Problem description: Find the line with "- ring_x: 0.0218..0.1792" in the entries below. Repeat it, every following line, and the line with "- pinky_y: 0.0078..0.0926", exactly and with nothing added.

┌─ Records for this exercise

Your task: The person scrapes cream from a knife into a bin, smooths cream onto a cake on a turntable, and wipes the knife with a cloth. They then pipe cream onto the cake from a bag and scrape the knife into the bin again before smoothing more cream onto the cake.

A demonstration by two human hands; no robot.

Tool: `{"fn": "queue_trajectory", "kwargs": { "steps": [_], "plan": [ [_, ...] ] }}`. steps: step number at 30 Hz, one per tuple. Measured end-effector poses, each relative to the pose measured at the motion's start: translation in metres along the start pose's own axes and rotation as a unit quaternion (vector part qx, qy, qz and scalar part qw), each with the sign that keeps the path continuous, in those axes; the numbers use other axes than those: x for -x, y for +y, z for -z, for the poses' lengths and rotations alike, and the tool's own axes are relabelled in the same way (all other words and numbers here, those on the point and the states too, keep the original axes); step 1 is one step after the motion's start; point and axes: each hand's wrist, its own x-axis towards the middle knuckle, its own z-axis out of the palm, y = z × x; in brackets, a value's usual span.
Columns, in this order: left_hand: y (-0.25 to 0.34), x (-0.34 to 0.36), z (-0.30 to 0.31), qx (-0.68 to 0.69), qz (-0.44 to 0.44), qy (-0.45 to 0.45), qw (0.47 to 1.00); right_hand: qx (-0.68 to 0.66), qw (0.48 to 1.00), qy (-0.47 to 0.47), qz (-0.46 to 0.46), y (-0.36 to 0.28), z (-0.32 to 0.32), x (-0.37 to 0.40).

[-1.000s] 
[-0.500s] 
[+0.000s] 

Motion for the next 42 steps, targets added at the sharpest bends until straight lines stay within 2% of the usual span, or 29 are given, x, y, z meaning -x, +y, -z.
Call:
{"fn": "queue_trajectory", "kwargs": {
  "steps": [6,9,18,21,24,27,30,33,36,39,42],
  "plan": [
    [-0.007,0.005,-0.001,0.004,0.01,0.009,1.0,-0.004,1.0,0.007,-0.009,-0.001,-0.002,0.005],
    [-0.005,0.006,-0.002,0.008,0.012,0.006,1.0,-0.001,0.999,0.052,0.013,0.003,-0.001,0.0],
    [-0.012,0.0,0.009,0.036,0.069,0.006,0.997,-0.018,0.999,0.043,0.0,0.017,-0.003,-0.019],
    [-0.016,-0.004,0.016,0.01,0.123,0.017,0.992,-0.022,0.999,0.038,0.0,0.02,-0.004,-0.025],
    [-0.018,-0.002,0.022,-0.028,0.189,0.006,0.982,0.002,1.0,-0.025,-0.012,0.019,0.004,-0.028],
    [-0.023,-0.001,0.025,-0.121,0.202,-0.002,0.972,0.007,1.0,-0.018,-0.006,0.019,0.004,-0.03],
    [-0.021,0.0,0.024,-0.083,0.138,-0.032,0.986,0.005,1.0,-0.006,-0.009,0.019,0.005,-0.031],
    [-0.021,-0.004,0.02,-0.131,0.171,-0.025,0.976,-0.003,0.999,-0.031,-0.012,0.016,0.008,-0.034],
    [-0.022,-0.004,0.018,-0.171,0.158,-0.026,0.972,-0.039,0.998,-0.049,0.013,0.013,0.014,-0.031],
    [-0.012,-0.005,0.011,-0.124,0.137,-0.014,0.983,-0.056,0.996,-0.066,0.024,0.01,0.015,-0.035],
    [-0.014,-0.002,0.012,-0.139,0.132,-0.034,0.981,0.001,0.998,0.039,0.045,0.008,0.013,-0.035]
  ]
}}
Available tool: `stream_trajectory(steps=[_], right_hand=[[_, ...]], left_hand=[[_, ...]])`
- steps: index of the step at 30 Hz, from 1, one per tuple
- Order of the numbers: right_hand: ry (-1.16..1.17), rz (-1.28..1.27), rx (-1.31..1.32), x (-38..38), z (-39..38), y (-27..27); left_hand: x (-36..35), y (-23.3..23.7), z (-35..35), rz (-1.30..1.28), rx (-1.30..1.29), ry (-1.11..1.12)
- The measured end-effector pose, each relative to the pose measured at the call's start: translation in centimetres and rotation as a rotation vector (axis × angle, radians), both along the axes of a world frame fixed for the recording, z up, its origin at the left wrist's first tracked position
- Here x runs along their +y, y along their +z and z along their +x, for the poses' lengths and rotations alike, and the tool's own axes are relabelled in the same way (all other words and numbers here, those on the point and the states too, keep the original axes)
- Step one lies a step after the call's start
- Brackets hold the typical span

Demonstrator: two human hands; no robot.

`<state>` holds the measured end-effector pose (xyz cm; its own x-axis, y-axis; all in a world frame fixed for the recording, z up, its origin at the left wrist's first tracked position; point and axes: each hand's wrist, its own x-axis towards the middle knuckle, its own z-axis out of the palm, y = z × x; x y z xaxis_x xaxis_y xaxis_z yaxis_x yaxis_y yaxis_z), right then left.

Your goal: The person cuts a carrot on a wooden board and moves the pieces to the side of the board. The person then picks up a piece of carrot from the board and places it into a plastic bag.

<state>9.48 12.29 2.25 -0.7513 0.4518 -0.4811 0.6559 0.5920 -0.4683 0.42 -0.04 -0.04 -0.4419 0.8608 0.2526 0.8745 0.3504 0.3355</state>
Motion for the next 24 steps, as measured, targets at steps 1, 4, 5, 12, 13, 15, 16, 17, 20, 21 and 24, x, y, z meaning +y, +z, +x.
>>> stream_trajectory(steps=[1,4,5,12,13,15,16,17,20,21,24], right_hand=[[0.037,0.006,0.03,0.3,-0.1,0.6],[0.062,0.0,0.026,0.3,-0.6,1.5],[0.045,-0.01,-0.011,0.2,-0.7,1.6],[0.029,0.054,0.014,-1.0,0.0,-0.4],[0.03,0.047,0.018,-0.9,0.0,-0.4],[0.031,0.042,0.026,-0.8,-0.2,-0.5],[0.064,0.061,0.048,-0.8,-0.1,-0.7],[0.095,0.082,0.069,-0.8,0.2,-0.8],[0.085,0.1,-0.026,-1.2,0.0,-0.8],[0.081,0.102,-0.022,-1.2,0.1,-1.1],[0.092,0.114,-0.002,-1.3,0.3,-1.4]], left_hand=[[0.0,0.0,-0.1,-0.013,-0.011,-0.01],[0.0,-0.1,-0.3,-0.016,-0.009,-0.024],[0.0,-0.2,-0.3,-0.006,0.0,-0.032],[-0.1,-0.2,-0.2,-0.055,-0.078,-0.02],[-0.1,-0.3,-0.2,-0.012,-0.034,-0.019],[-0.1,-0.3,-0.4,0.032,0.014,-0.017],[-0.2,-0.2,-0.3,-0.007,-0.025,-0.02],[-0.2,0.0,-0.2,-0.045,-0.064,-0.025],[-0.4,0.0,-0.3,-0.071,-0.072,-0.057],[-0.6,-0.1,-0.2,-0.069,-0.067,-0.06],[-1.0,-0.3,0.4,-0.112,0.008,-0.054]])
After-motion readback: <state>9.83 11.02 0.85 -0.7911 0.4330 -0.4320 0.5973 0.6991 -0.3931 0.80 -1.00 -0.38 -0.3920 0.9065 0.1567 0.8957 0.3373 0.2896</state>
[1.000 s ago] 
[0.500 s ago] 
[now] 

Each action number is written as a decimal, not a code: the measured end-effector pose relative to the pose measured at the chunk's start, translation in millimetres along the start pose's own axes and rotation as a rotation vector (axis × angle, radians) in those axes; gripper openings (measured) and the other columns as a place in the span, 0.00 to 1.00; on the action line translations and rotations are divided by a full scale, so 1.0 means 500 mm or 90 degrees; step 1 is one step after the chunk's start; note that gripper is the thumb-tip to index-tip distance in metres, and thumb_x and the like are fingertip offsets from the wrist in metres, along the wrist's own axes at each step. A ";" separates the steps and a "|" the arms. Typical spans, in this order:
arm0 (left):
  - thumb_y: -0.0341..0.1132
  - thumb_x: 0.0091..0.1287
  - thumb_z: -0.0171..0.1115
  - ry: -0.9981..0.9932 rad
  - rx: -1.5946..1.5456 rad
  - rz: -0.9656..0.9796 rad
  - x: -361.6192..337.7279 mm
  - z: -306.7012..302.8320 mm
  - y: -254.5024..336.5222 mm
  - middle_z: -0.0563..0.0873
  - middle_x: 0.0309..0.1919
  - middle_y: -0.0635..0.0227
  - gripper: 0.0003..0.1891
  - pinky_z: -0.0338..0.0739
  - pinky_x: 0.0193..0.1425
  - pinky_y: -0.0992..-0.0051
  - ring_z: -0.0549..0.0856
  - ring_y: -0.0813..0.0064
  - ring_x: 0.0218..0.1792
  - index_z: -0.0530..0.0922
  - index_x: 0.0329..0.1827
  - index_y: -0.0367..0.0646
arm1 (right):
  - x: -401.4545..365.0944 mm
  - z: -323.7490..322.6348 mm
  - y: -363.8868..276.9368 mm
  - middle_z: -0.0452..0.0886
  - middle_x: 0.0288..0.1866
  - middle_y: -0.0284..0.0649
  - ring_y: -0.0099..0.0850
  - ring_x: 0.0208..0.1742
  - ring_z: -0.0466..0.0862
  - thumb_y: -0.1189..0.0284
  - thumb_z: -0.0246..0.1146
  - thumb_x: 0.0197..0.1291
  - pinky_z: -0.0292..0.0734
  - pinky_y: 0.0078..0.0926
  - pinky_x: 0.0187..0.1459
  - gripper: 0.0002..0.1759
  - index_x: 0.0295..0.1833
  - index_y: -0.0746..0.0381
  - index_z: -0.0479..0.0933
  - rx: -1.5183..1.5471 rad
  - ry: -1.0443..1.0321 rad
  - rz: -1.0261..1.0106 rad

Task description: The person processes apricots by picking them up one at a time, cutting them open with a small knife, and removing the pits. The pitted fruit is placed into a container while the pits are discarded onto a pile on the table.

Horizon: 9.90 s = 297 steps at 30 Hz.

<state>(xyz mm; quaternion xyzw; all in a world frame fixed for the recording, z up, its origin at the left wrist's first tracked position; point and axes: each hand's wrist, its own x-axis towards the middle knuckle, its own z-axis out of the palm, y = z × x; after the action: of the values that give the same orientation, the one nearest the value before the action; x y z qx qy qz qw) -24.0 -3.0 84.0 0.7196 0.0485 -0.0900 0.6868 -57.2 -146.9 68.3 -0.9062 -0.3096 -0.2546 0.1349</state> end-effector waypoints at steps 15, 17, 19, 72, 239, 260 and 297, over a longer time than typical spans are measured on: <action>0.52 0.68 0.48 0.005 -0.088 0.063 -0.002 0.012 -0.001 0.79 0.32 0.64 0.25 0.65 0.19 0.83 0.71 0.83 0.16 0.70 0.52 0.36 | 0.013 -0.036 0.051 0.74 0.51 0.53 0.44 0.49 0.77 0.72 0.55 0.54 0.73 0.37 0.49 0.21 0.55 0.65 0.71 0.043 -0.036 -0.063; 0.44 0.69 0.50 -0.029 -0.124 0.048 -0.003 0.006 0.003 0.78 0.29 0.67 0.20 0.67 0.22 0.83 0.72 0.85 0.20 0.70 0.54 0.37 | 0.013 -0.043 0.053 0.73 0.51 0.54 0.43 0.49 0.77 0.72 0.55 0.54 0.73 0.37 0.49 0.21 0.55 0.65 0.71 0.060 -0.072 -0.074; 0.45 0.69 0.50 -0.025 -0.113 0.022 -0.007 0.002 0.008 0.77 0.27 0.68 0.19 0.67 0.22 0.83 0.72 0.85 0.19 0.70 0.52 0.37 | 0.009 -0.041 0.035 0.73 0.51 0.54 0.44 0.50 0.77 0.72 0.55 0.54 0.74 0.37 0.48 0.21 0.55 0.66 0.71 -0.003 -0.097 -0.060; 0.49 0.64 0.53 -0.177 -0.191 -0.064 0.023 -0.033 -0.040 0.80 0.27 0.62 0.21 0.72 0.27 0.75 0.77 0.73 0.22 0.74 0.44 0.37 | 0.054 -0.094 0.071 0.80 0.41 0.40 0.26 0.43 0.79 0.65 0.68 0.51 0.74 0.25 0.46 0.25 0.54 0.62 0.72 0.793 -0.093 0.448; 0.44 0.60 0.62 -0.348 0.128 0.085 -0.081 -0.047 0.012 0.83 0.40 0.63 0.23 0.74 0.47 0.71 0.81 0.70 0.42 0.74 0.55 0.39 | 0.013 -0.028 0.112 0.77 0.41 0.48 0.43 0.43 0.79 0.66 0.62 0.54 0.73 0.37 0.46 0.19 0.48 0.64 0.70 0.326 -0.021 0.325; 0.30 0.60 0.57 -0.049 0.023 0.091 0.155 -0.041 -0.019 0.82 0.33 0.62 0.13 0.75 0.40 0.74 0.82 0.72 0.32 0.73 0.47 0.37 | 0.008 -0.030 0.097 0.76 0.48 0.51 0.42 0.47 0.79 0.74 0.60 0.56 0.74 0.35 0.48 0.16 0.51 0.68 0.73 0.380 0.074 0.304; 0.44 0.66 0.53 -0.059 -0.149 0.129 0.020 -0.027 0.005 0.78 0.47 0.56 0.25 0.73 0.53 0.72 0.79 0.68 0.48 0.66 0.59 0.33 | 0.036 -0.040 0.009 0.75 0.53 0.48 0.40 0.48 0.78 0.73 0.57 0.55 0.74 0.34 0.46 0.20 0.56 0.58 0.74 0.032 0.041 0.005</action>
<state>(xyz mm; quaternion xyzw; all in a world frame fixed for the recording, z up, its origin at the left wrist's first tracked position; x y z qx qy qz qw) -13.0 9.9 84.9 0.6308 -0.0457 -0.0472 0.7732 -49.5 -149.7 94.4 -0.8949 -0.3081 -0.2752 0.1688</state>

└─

Exercise solution:
  - ring_x: 0.0218..0.1792
  - index_z: -0.0530..0.0922
  - index_x: 0.0329..0.1827
  - index_y: -0.0367..0.0646
arm1 (right):
  - x: -401.4545..365.0944 mm
  - z: -323.7490..322.6348 mm
  - y: -363.8868..276.9368 mm
  - middle_z: -0.0452..0.0886
  - middle_x: 0.0288..0.1866
  - middle_y: -0.0284..0.0649
  - ring_y: -0.0099..0.0850
  - ring_x: 0.0208..0.1742
  - ring_z: -0.0466..0.0862
  - thumb_y: -0.1189..0.0284
  - thumb_z: -0.0246..0.1146
  - thumb_x: 0.0197..0.1291
  - pinky_z: -0.0292..0.0734
  - pinky_y: 0.0078..0.0926

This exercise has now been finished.